Work to complete – Each entry in the listing below should be returned precisely as it is.

Records for this exercise –
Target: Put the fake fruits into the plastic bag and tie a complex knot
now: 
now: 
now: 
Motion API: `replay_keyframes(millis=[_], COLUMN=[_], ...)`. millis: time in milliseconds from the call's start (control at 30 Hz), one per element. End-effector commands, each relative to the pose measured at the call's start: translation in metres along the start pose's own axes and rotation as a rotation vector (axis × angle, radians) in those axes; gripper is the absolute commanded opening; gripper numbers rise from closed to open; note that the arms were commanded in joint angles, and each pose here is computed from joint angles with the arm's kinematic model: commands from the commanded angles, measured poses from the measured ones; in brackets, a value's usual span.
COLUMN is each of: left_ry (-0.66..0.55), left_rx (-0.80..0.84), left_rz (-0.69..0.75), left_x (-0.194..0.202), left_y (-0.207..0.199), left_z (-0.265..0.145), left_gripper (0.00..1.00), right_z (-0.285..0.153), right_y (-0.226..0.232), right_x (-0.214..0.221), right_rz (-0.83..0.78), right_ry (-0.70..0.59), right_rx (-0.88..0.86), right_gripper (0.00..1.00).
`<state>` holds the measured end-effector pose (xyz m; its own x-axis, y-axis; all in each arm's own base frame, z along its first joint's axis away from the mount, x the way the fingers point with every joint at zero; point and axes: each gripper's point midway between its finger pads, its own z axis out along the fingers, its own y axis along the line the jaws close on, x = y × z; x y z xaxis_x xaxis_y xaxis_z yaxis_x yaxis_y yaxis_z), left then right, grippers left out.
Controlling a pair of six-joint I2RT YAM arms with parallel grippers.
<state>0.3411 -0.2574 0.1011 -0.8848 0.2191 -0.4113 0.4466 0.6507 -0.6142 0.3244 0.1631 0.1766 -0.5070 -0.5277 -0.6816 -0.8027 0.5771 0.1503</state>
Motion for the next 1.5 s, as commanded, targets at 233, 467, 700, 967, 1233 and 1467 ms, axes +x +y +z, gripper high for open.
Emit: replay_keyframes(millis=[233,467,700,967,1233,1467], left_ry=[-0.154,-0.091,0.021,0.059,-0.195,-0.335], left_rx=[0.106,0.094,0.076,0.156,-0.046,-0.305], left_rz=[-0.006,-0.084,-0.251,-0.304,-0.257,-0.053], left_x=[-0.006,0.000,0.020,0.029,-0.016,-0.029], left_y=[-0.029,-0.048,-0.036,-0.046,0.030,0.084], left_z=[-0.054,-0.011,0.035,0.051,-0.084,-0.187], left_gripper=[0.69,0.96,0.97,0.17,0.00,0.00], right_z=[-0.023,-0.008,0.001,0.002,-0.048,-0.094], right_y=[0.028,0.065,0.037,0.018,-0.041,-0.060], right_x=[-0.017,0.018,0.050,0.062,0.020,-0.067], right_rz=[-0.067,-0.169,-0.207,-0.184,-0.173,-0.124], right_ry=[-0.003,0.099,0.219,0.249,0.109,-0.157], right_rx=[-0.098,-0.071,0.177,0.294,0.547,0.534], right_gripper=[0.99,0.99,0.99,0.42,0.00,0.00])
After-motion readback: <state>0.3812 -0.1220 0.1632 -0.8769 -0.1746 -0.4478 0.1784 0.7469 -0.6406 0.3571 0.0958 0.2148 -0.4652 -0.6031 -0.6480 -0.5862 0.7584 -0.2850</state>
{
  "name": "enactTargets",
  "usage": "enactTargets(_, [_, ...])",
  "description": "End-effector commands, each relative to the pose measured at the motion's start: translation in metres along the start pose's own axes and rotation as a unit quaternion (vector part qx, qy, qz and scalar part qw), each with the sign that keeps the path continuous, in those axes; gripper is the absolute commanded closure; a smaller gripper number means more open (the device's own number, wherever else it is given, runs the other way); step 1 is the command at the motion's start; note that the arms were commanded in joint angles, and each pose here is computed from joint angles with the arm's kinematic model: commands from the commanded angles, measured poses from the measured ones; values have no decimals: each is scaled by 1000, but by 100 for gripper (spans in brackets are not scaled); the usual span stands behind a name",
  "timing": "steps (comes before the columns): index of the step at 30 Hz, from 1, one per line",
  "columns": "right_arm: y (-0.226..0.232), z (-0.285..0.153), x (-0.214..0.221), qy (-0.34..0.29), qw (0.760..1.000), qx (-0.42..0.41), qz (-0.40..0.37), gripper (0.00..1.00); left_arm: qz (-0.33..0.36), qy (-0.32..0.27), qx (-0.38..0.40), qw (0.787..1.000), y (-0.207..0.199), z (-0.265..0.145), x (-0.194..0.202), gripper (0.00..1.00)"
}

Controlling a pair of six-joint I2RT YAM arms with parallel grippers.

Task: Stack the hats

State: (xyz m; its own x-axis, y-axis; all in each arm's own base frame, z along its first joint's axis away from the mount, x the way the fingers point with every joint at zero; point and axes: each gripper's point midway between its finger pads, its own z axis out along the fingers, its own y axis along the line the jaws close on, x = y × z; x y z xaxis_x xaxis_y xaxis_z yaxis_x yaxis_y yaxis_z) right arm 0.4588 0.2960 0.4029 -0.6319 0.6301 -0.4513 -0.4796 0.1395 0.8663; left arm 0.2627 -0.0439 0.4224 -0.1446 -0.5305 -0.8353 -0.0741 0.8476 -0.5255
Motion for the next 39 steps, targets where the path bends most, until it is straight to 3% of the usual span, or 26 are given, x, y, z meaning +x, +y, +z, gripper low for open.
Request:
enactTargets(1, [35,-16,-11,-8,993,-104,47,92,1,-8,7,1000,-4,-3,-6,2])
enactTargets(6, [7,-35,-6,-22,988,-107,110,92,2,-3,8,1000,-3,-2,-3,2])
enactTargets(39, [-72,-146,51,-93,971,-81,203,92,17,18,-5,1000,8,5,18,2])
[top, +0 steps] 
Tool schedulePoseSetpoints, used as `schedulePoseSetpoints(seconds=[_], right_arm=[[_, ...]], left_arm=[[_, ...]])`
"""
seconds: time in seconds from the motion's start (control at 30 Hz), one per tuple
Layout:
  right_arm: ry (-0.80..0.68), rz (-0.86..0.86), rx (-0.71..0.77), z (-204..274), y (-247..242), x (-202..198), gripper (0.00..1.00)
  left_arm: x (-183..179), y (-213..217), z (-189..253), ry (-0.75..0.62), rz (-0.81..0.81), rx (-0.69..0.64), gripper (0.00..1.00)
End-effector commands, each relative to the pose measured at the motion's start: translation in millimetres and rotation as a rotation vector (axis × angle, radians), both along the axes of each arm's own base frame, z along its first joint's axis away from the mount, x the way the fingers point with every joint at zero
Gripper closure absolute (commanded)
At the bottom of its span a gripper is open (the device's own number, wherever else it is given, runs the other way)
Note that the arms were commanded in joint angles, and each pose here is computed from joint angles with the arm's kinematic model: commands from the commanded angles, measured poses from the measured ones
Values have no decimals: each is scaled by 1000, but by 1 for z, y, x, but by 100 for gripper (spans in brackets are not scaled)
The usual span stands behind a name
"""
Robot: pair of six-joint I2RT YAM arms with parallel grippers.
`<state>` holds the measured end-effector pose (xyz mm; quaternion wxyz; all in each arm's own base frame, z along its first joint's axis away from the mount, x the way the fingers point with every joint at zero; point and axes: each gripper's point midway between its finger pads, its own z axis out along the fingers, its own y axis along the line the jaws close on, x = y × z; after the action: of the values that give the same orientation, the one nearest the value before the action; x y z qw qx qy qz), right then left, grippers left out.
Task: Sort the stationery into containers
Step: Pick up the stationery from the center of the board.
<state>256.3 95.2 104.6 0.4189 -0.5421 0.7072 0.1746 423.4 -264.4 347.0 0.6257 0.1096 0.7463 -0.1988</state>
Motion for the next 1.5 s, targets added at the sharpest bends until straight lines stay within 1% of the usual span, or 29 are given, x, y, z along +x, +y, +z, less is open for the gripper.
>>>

Reply to the task –
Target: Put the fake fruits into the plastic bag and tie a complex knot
now: 
now: 
now: 
Motion API: `replay_keyframes(millis=[_], COLUMN=[_], ...)`. millis: time in milliseconds from the call's start (control at 30 Hz), one per element. End-effector commands, each relative to the pose measured at the call's start: translation in metres along the start pose's own axes and rotation as a rotation vector (axis × angle, radians) in those axes; gripper is the absolute commanded opening; gripper numbers rise from closed to open; note that the arms were commanded in joint angles, and each pose here is computed from joint angles with the arm's kinematic model: commands from the commanded angles, measured poses from the measured ones; in brackets, a value's usual span.
COLUMN is each of: left_ry (-0.66..0.55), left_rx (-0.80..0.84), left_rz (-0.69..0.75), left_x (-0.194..0.202), left_y (-0.207..0.199), left_z (-0.265..0.145), left_gripper (0.00..1.00), right_z (-0.285..0.153), right_y (-0.226..0.232), right_x (-0.214..0.221), right_rz (-0.83..0.78), right_ry (-0.70..0.59), right_rx (-0.88..0.86), right_gripper (0.00..1.00).
`<state>` holds the measured end-effector pose (xyz m; its own x-axis, y-axis; all in each arm's own base frame, z along its first joint's axis away from the mount, x the way the fingers point with every joint at zero; point and axes: each gripper's point midway between its finger pads, its own z axis out along the fingers, its own y axis along the line the jaws close on, x = y × z; x y z xaxis_x xaxis_y xaxis_z yaxis_x yaxis_y yaxis_z), left then right, grippers left out.
Controlling a pair of six-joint I2RT YAM arms with parallel grippers.
<state>0.3411 -0.2574 0.1011 -0.8848 0.2191 -0.4113 0.4466 0.6507 -0.6142 0.3244 0.1631 0.1766 -0.5070 -0.5277 -0.6816 -0.8027 0.5771 0.1503</state>
Motion for the next 1.5 s, as commanded, targets at 233, 467, 700, 967, 1233 and 1467 ms, axes +x +y +z, gripper high for open.
Emit: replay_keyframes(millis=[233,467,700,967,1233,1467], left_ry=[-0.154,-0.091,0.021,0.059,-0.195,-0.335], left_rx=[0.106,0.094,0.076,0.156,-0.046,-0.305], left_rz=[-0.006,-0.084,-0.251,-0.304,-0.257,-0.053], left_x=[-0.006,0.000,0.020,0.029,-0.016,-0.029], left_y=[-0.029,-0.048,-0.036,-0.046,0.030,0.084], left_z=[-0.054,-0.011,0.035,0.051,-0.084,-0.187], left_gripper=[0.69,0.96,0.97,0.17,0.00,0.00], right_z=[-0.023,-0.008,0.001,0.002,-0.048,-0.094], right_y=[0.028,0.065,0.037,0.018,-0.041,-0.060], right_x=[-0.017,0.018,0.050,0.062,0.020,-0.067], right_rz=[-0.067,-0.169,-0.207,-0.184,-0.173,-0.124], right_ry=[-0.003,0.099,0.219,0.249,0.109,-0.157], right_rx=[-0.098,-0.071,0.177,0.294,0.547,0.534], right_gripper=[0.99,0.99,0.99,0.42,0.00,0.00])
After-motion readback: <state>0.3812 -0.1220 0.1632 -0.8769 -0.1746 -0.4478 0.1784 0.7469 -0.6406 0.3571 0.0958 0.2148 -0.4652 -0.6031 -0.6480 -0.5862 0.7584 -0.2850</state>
{
  "name": "enactTargets",
  "usage": "enactTargets(_, [_, ...])",
  "description": "End-effector commands, each relative to the pose measured at the motion's start: translation in metres along the start pose's own axes and rotation as a unit quaternion (vector part qx, qy, qz and scalar part qw), each with the sign that keeps the path continuous, in those axes; gripper is the absolute commanded closure; a smaller gripper number means more open (the device's own number, wherever else it is given, runs the other way); step 1 is the command at the motion's start; note that the arms were commanded in joint angles, and each pose here is computed from joint angles with the arm's kinematic model: commands from the commanded angles, measured poses from the measured ones; values have no decimals: each is scaled by 1000, but by 100 for gripper (spans in brackets are not scaled); the usual span stands behind a name",
  "timing": "steps (comes before the columns): index of the step at 30 Hz, from 1, one per line",
  "columns": "right_arm: y (-0.226..0.232), z (-0.285..0.153), x (-0.214..0.221), qy (-0.34..0.29), qw (0.760..1.000), qx (-0.42..0.41), qz (-0.40..0.37), gripper (0.00..1.00); left_arm: qz (-0.33..0.36), qy (-0.32..0.27), qx (-0.38..0.40), qw (0.787..1.000), y (-0.207..0.199), z (-0.265..0.145), x (-0.194..0.202), gripper (0.00..1.00)"
}

Controlling a pair of six-joint I2RT YAM arms with parallel grippers.

Task: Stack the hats

State: (xyz m; its own x-axis, y-axis; all in each arm's own base frame, z along its first joint's axis away from the mount, x the way the fingers point with every joint at zero; point and axes: each gripper's point midway between its finger pads, its own z axis out along the fingers, its own y axis along the line the jaws close on, x = y × z; x y z xaxis_x xaxis_y xaxis_z yaxis_x yaxis_y yaxis_z) right arm 0.4588 0.2960 0.4029 -0.6319 0.6301 -0.4513 -0.4796 0.1395 0.8663; left arm 0.2627 -0.0439 0.4224 -0.1446 -0.5305 -0.8353 -0.0741 0.8476 -0.5255
Motion for the next 39 steps, targets where the path bends most, until it is straight to 3% of the usual span, or 26 are given, x, y, z meaning +x, +y, +z, gripper low for open.
Request:
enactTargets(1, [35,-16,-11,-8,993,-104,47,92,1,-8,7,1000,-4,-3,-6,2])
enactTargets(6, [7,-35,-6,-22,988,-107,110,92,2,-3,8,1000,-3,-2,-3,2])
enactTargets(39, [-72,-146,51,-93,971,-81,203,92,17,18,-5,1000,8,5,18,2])
[top, +0 steps] 
Tool schedulePoseSetpoints, used as `schedulePoseSetpoints(seconds=[_], right_arm=[[_, ...]], left_arm=[[_, ...]])`
"""
seconds: time in seconds from the motion's start (control at 30 Hz), one per tuple
Layout:
  right_arm: ry (-0.80..0.68), rz (-0.86..0.86), rx (-0.71..0.77), z (-204..274), y (-247..242), x (-202..198), gripper (0.00..1.00)
  left_arm: x (-183..179), y (-213..217), z (-189..253), ry (-0.75..0.62), rz (-0.81..0.81), rx (-0.69..0.64), gripper (0.00..1.00)
End-effector commands, each relative to the pose measured at the motion's start: translation in millimetres and rotation as a rotation vector (axis × angle, radians), both along the axes of each arm's own base frame, z along its first joint's axis away from the mount, x the way the fingers point with every joint at zero
Gripper closure absolute (commanded)
At the bottom of its span a gripper is open (the device's own number, wherever else it is given, runs the other way)
Note that the arms were commanded in joint angles, and each pose here is computed from joint angles with the arm's kinematic model: commands from the commanded angles, measured poses from the measured ones
Values have no decimals: each is scaled by 1000, but by 1 for z, y, x, but by 100 for gripper (spans in brackets are not scaled)
The usual span stands behind a name
"""
Robot: pair of six-joint I2RT YAM arms with parallel grippers.
`<state>` holds the measured end-effector pose (xyz mm; quaternion wxyz; all in each arm's own base frame, z along its first joint's axis away from the mount, x the way the fingers point with every joint at zero; point and axes: each gripper's point midway between its finger pads, its own z axis out along the fingers, its own y axis along the line the jaws close on, x = y × z; after the action: of the values that give the same orientation, the one nearest the value before the action; x y z qw qx qy qz), right then left, grippers left out.
Task: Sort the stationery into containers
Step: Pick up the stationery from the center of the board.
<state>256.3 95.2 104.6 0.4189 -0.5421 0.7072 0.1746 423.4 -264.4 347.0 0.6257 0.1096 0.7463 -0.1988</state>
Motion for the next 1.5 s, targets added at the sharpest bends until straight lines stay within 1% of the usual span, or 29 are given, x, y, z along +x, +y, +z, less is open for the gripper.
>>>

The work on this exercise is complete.